Há oportunidades que se nos deparam e que no mínimo temos que pensar e analisar.
É o que estamos a fazer.
Só que tudo isto ao mesmo tempo que temos que ir desenvolvendo todo o trabalho dos projetos em que estamos envolvidos profissionalmente, seja de consultas, seja de formação, seja de apoio a empresários, seja de estudos e acima de tudo aquele em que queremos ser os melhores do mundo: pai e mãe.
Ajudando a estudar, ser e estar, mesmo que só conseguindo estar presentes e fisicamente juntos minutos por dia. Aprendi há muito com um pedopsicólogo que não interessa o número de horas, mas sim a qualidade dos tempos em que estamos juntos e hoje aqueles 45m em que estive junto dela a ajudar na matemática valeram por todos estes anos em que estive a tentar fazer o mesmo. Hoje talvez tenha sido o momento em que mais a ajudei.
Enfim, como sempre o tempo tem faltado para tanto para fazer.
Só que agora é para nós e connosco, no mesmo escritório e no mesmo espaço.
Vale ouro.
Haja saúde.

Sábado, 29 de Setembro de 2012

NEM ISTO FILHA, NEM ISTO


A minha filha teve que responder a uma pergunta, num teste diagnóstico, onde junto a uma fotografia de Cavaco Silva dizia:

Qual é o seu cargo, ou função, em Portugal? O que achas que essa pessoa faz no seu dia a dia?
A resposta dela foi liminar e seca:
Fala nas notícias
Como as crianças se enganam. Nem isto ele faz filha, nem isto – LOL!!!

Domingo, 23 de Setembro de 2012

BELAS GARANTIAS

Berardo.
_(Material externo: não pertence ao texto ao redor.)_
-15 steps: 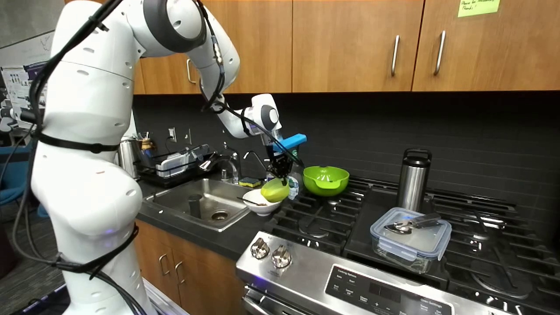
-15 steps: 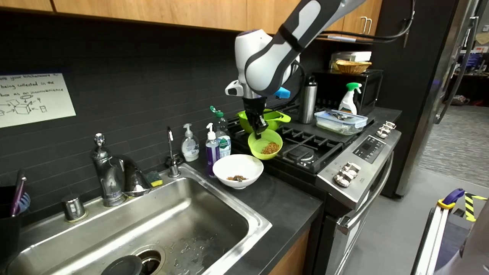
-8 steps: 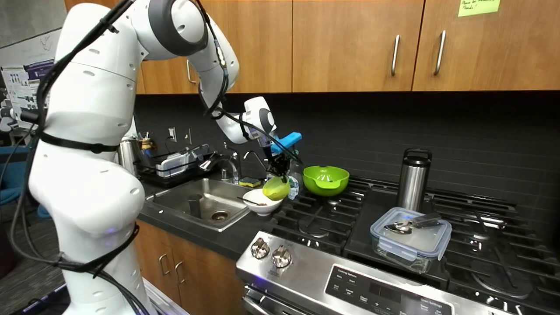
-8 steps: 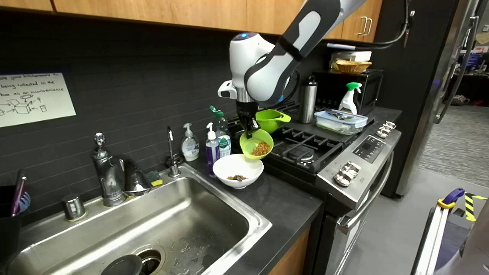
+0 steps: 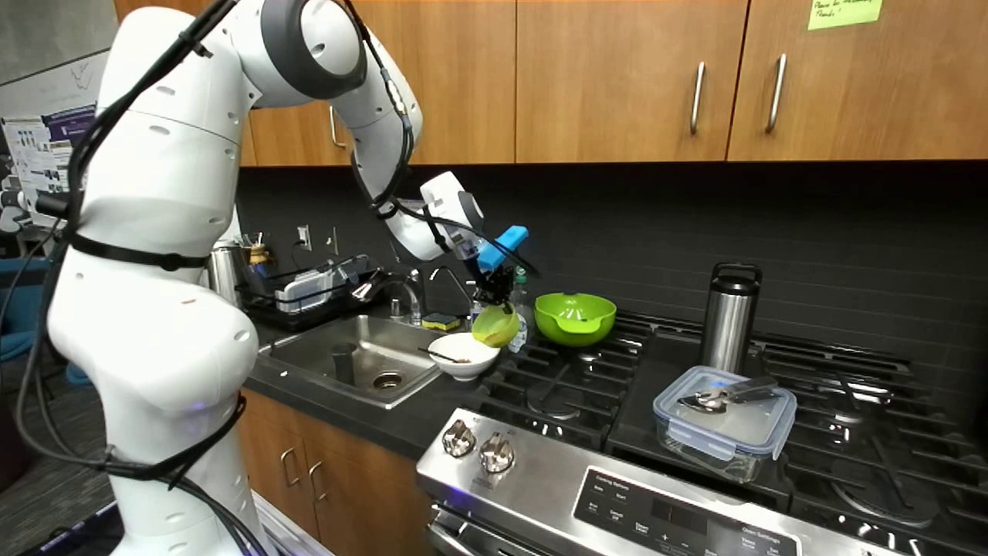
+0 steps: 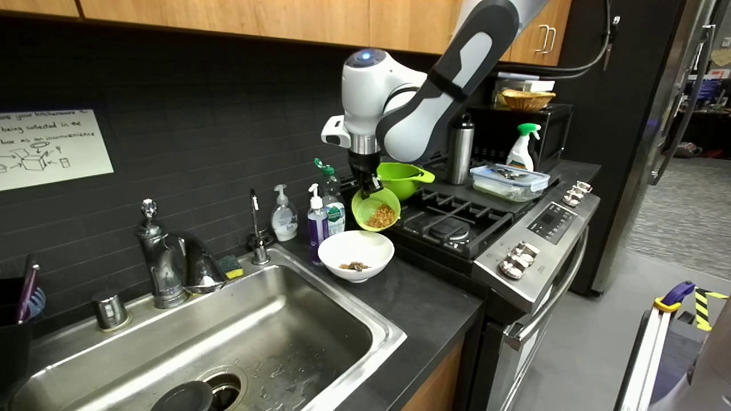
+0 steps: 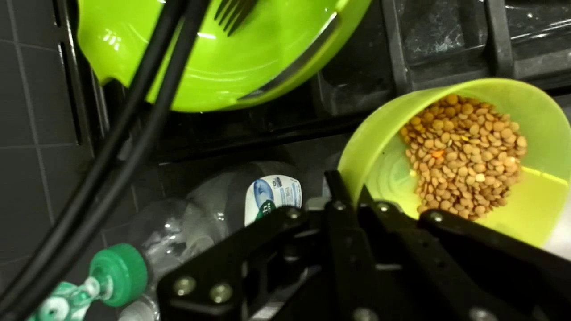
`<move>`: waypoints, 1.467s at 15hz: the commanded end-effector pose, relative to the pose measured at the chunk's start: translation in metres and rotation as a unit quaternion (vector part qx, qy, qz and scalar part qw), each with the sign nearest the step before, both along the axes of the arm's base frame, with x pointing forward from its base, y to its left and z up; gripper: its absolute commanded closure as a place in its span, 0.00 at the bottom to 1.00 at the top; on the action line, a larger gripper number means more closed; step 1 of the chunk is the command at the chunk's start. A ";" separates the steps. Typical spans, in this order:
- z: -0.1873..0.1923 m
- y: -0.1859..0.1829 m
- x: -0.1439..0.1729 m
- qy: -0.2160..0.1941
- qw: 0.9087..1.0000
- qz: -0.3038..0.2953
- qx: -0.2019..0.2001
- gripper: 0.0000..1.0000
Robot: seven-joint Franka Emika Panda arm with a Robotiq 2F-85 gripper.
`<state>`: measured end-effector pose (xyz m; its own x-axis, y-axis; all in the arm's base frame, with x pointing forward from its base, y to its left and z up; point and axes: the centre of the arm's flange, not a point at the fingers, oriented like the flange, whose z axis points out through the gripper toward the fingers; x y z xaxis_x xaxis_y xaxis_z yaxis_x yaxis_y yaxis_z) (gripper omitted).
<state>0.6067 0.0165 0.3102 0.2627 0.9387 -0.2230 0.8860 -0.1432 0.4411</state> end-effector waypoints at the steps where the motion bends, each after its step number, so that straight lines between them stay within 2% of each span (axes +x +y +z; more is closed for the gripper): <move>1: -0.002 0.003 -0.007 -0.034 0.999 -0.001 -0.026 0.99; 7: -0.006 0.011 -0.018 -0.068 0.996 0.005 -0.066 0.99; 15: -0.004 0.028 -0.030 -0.105 0.991 0.015 -0.084 0.99; 22: -0.006 0.037 -0.058 -0.143 0.983 0.038 -0.105 0.99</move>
<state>0.5740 0.0508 0.2980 0.2672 0.9054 -0.3298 0.7573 0.0143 0.6529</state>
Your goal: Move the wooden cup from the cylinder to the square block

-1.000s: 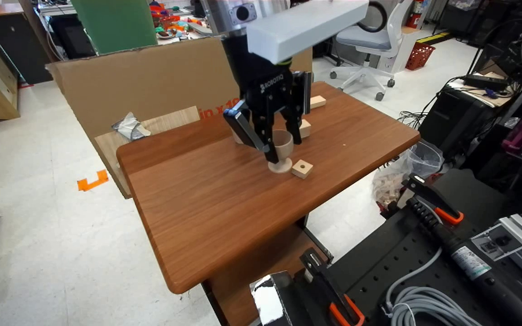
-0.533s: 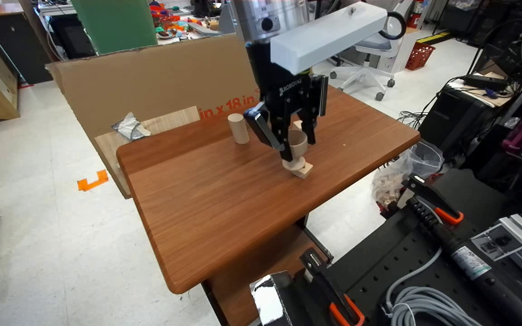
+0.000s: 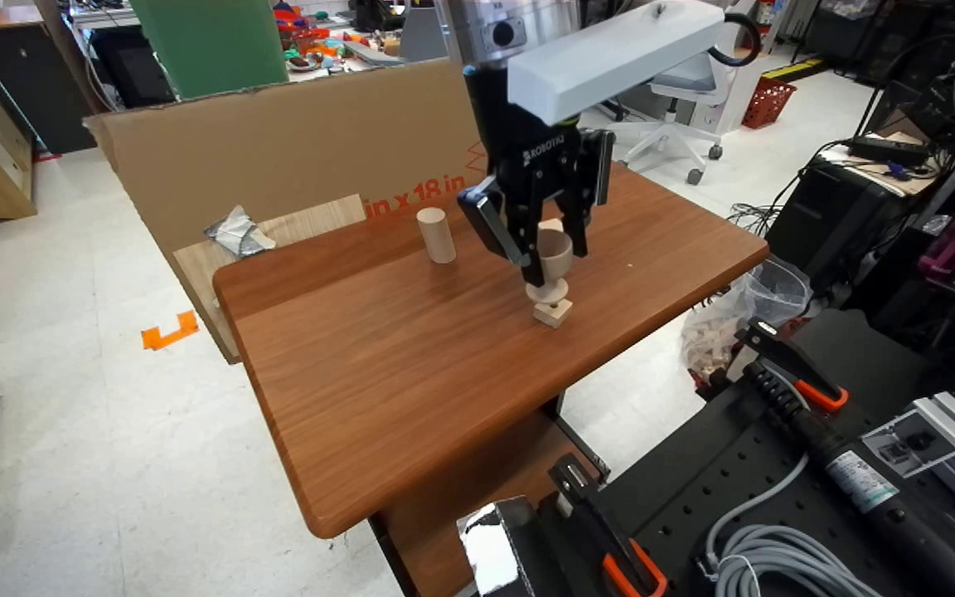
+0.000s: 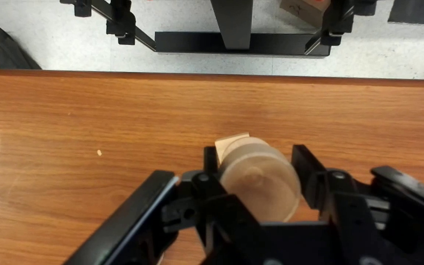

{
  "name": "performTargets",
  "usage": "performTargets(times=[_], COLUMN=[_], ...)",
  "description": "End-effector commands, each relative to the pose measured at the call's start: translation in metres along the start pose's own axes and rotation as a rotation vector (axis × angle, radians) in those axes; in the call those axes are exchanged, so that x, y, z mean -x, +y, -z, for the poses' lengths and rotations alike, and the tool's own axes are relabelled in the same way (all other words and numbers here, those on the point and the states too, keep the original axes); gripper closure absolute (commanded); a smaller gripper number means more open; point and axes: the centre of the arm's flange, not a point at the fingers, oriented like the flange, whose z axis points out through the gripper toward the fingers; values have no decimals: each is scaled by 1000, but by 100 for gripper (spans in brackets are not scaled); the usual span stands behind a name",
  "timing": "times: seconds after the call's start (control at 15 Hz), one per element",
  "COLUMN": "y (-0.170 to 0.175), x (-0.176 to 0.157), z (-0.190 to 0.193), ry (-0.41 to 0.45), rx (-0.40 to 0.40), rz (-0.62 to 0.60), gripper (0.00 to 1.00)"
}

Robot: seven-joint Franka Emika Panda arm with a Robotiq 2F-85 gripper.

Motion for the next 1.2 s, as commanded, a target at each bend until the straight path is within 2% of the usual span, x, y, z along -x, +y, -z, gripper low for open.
performTargets(times=[0.0,1.13], y=[12,9], x=[8,-3], z=[1,-20], ry=[26,-24], rx=[8,20], rz=[-32,-29], gripper=[72,72])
CGD aceitou 176 milhões de euros em acções do BCP que hoje valem menos de sete milhões

E assim se brinca com o dinheiro dos outros.

Talvez seja por isto que não valha a pena taxar os ricos, pois se forem todos ricos como este que deve milhões à banca o valor a receber vai ser zero.

Por outro lado, é no mínimo pouco ético tudo isto, se não veja-se:

- emprestar dinheiro a alguém nestes montantes para comprar acções recebendo como garantias ações é de bradar aos céus;

- autorizar uma operação destas num banco e depois ir para o banco de quem se aceitou ações como garantias é de bradar aos céus;

- um gajo ainda constar como acionista de um banco quando as ações já estão mais para o lado da CGD do que dele é de bradar aos céus.

O problema é que os Deus já deve estar tão ocupado, que podemos bradar o que quisermos que nada vai acontecer.

E depois são estes bancos que se calhar a um pobre coitado que tem 1 renda atrasada de 300 ou 400 euros penhoram e pintam o caneco.

Isto é tudo uma pouca vergonha…

Quinta-feira, 20 de Setembro de 2012

EM VEZ DE ADMITIR DEVIA ERA SER OBRIGADA

É claro que vê com naturalidade porque os lucros vão aumentar milhões.

O presidente da EDP, António Mexia, disse ontem ver com naturalidade a proposta do Governo de redução da Taxa Social Única (TSU) para as empresas, admitindo uma descida nos preços da eletricidade com a medida.

O que acho inacreditável, ou talvez até não porque estamos em Portugal, é que a redução dos preço ainda seja uma possibilidade e não uma obrigação, porque se uma empresa que presta um serviço essencial e de primeira necessidade com claros sinais de monopólio devia ser obrigada a repartir os lucros pelos seus consumidores através da redução dos preços ou da concessão de uma nota de crédito proporcional aos consumos do ano.

Porque uma coisa é certa, se os investimentos destas empresas deram para o torto e apresentarem prejuízos quem vai pagar é certamente o consumidor através do aumento do preço, da redução dos serviços prestados ou simplesmente do aumento dos impostos para cobrir buracos.